Waarden en normen4 oktober 1999

„Lessen intercultureel leren”

In groep 6 basisonderwijs zitten twee Turkse meisjes. Ze worden veel gepest. Vrijwel niemand wil met ze spelen. Een van de andere kinderen heeft een keer gezegd: „Jullie stinken.” Wat doet u?

BONTEKOE
„Ik zou zoiets bespreken in de dagelijkse actualiteitenkring in de klas”, zegt de 55-jarige leerkracht Matty Bontekoe van de openbare basisschool Herman Gorter in Amersfoort. „Ik vertel in de kring wat er is gebeurd, vervolgens laat ik de kinderen er met elkaar over discussiëren. Er ontstaat dan al gauw een soort groepsconsensus: Discriminatie mag niet.”

De Herman Gorter-bevolking bestaat voor een kwart uit allochtone leerlingen.
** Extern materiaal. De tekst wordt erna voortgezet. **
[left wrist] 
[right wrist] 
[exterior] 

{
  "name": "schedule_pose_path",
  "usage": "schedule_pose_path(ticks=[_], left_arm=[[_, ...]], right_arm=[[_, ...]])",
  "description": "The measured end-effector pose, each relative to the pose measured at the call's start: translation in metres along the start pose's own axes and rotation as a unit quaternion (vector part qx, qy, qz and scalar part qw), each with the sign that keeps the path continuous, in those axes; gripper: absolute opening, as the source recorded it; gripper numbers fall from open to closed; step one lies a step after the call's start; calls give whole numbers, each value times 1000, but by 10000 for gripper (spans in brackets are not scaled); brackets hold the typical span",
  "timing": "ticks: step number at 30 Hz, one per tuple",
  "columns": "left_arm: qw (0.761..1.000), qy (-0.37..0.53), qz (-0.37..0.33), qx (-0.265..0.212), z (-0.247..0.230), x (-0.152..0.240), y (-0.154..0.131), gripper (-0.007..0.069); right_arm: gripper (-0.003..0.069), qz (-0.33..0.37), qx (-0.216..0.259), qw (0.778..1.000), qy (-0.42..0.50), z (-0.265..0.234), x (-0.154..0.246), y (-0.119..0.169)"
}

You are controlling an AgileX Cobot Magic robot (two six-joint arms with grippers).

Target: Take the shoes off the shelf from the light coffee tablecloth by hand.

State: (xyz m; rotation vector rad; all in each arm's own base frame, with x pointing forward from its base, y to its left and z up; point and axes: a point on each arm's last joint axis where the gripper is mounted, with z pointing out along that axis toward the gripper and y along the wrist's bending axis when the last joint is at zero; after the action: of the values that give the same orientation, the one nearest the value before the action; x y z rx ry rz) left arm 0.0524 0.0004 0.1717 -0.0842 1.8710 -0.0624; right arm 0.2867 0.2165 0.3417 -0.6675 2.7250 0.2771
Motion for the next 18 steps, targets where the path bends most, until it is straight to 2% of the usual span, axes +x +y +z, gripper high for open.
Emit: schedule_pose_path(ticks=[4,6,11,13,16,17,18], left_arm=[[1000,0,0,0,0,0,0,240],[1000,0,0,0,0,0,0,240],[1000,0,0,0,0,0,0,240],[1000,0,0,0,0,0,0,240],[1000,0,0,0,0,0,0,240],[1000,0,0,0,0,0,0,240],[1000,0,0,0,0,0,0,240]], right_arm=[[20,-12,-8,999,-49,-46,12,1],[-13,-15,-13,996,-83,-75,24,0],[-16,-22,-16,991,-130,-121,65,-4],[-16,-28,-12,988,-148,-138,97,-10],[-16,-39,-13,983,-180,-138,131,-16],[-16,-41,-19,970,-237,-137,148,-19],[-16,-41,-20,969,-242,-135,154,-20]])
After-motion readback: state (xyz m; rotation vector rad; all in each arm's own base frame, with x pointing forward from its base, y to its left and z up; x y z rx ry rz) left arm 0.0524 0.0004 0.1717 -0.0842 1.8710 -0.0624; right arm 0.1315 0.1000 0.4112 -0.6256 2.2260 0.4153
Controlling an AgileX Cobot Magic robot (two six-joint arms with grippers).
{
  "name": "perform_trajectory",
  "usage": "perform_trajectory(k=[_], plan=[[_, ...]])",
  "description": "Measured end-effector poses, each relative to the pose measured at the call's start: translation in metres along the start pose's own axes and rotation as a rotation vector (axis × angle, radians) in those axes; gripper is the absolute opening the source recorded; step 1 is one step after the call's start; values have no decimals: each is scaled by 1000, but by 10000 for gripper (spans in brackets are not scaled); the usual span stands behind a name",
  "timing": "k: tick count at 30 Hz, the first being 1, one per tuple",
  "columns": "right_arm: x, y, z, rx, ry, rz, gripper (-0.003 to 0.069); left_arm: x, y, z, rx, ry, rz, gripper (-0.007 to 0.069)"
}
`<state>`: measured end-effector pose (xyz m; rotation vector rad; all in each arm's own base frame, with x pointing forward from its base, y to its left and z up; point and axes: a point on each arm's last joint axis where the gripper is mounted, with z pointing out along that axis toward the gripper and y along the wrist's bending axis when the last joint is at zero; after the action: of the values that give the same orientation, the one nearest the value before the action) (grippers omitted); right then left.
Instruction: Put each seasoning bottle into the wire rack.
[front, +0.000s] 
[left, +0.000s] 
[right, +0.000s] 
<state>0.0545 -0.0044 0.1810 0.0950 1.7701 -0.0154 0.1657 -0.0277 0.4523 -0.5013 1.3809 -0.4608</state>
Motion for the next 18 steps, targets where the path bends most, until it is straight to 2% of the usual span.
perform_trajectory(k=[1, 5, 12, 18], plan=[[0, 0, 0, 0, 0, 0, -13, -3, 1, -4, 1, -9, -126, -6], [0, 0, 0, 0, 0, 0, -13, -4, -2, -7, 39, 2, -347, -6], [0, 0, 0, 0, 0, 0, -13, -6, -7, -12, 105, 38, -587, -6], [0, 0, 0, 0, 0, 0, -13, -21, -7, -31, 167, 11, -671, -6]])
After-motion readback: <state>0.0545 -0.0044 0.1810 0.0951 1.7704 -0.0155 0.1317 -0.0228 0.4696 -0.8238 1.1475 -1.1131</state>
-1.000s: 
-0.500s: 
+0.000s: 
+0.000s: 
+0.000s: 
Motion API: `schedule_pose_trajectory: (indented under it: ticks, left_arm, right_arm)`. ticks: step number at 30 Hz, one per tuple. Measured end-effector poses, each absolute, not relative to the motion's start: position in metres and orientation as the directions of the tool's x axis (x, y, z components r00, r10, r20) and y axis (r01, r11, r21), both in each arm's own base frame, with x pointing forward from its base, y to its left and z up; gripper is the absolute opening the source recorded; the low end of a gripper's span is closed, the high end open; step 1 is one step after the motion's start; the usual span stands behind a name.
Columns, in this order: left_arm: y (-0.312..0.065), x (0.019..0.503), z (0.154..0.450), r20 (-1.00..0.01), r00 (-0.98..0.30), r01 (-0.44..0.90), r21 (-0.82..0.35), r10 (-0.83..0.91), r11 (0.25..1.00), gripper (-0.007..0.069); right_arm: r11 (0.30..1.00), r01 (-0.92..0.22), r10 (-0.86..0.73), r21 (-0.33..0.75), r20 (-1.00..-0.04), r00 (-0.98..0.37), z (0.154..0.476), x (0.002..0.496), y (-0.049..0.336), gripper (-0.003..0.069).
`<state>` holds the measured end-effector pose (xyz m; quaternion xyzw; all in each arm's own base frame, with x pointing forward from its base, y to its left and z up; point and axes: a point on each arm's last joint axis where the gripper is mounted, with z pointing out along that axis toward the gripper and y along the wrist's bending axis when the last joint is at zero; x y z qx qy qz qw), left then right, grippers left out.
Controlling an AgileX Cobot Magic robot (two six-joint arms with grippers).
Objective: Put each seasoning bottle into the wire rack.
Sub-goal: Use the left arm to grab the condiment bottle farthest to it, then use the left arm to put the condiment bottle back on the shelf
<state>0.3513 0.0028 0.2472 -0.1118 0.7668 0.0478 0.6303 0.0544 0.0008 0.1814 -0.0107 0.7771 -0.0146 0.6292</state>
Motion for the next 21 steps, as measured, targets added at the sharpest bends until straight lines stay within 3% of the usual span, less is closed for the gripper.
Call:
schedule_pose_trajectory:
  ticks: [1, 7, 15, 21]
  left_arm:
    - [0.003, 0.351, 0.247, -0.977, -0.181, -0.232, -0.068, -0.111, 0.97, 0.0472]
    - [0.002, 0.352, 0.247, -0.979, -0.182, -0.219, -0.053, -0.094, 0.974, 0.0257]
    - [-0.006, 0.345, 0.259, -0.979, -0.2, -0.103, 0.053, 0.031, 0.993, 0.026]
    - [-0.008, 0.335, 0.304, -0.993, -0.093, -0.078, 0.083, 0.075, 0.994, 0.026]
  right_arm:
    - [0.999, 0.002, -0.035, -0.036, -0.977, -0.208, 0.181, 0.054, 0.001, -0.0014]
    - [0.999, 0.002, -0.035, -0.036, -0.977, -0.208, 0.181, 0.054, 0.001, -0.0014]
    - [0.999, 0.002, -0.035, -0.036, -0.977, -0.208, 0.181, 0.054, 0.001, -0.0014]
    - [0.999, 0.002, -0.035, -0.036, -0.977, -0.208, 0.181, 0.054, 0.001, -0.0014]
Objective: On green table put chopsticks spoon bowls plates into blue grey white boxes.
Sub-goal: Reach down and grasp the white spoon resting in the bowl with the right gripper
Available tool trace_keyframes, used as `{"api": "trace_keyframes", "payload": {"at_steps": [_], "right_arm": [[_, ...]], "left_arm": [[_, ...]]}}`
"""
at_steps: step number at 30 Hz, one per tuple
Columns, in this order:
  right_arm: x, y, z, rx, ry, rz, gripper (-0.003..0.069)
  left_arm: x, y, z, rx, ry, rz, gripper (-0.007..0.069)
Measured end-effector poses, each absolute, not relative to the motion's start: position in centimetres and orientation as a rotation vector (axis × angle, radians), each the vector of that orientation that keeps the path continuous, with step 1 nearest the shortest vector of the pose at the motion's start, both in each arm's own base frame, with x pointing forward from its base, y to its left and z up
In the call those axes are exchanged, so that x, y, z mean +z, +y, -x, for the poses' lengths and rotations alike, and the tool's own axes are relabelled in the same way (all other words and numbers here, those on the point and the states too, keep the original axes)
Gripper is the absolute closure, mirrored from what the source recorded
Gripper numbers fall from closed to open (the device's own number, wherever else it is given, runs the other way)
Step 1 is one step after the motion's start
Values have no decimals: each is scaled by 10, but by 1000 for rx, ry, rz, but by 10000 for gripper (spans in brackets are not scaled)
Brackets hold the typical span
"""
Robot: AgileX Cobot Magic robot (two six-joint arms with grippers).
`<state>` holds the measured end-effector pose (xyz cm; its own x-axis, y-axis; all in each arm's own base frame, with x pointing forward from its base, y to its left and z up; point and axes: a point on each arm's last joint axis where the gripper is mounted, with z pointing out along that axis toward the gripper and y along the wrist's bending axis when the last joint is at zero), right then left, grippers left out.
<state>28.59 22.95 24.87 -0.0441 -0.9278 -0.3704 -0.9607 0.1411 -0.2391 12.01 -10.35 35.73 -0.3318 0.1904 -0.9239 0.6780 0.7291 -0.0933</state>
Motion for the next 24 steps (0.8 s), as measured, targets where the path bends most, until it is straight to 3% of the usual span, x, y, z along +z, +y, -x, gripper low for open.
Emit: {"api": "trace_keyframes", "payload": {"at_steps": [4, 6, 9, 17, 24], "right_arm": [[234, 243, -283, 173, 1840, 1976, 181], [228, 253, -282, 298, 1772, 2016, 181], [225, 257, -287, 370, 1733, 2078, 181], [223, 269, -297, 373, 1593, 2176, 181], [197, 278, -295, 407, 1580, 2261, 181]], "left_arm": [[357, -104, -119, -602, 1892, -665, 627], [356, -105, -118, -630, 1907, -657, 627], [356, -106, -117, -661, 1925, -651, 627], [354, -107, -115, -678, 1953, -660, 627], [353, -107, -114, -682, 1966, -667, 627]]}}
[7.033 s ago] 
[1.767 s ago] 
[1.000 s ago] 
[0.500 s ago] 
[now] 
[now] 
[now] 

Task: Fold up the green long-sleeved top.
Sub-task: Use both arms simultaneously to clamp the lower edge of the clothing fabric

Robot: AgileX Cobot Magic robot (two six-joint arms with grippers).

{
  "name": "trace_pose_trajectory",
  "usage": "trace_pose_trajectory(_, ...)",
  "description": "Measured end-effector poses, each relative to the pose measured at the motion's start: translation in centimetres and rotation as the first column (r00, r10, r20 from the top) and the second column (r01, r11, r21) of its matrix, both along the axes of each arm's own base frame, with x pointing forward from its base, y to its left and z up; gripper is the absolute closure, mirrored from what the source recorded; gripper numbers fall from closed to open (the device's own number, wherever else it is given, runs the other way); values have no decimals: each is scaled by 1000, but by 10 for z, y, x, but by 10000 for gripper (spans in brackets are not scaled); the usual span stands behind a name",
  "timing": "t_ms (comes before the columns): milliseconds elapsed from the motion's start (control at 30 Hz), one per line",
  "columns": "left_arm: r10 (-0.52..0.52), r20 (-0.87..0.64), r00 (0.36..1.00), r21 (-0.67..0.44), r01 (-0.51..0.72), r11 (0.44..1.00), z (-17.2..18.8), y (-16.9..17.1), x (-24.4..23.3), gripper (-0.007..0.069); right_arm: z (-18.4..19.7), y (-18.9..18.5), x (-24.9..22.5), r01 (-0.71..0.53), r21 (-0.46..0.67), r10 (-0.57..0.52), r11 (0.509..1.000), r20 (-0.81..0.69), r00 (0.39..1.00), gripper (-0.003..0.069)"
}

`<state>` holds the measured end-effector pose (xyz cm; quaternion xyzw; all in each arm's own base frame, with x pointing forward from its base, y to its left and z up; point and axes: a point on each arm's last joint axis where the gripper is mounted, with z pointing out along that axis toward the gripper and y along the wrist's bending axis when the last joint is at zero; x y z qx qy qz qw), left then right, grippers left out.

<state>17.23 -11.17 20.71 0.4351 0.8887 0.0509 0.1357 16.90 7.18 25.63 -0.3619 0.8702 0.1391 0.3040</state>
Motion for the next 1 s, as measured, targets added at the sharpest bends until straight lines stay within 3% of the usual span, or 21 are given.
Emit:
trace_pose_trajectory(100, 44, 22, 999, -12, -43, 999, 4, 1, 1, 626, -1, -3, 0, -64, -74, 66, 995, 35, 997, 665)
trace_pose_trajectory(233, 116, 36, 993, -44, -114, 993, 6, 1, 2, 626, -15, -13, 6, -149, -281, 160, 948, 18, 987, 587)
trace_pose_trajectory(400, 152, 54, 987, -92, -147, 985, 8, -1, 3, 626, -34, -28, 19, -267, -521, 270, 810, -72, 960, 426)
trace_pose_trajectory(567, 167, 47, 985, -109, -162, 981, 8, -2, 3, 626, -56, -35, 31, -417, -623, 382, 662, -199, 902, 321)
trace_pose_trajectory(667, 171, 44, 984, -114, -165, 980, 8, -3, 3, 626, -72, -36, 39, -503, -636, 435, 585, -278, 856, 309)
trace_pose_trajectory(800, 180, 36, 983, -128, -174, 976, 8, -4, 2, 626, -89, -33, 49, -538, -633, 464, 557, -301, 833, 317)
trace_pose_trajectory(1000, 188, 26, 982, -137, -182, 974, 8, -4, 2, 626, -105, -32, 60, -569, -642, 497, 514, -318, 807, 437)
Het samenleven van kinderen uit verschillende culturen op één school krijgt veel aandacht. „We geven elk jaar in alle klassen tien lessen intercultureel leren”, vertelt Bontekoe. „Daarin besteden we aandacht aan verschillen in afkomst, huidskleur, eetgewoonten, leefwijze en godsdienst. Daarnaast kennen we het project familiegeschiedenis. Elk kind heeft zijn eigen geschiedenis. Doel van het project is het begrip leren krijgen voor elkaar.”

Alleen benadrukken dat alle kinderen gelijk zijn, is niet voldoende, meent Bontekoe. „Sommige leerlingen krijgen van huis uit mee dat Turken stinken, negers dom zijn en alle buitenlanders ons land uit moeten. Daar moeten wij op school over doorpraten. Waarom ruiken Turken en Marokkanen soms anders? Omdat ze veel knoflook eten. Op die manier maak je kinderen bewust van de verschillen en probeer je begrip te kweken.”